Top of Given information

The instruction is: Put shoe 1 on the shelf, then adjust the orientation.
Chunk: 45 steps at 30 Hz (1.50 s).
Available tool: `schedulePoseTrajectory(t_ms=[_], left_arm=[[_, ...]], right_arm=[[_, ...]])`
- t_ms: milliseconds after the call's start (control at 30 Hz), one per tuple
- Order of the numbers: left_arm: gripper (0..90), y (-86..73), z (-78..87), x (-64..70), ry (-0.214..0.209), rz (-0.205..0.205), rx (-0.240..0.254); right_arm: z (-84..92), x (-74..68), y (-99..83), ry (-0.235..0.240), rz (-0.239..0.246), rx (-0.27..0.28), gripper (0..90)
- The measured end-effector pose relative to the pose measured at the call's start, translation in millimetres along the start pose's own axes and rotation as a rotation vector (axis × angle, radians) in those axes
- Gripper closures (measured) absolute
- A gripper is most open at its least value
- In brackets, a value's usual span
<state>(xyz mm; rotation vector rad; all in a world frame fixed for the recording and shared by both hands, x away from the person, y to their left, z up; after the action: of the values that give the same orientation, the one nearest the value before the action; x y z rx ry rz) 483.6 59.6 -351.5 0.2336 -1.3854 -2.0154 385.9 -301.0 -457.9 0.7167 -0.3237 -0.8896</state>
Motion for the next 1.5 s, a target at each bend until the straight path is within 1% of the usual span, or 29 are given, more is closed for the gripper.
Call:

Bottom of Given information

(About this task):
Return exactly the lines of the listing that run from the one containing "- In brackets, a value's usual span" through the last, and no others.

(Answer for this exercise):
- In brackets, a value's usual span
<state>(xyz mm; rotation vector rad; all in a world frame fixed for the recording and shared by both hands, x away from the person, y to their left, z up; after the action: of the values that give the same orientation, the one nearest the value before the action; x y z rx ry rz) 483.6 59.6 -351.5 0.2336 -1.3854 -2.0154 385.9 -301.0 -457.9 0.7167 -0.3237 -0.8896</state>
Motion for the next 1.5 s, a target at each bend until the straight path is within 1% of the usual span, or 29 are given, more is closed for the gripper.
Call:

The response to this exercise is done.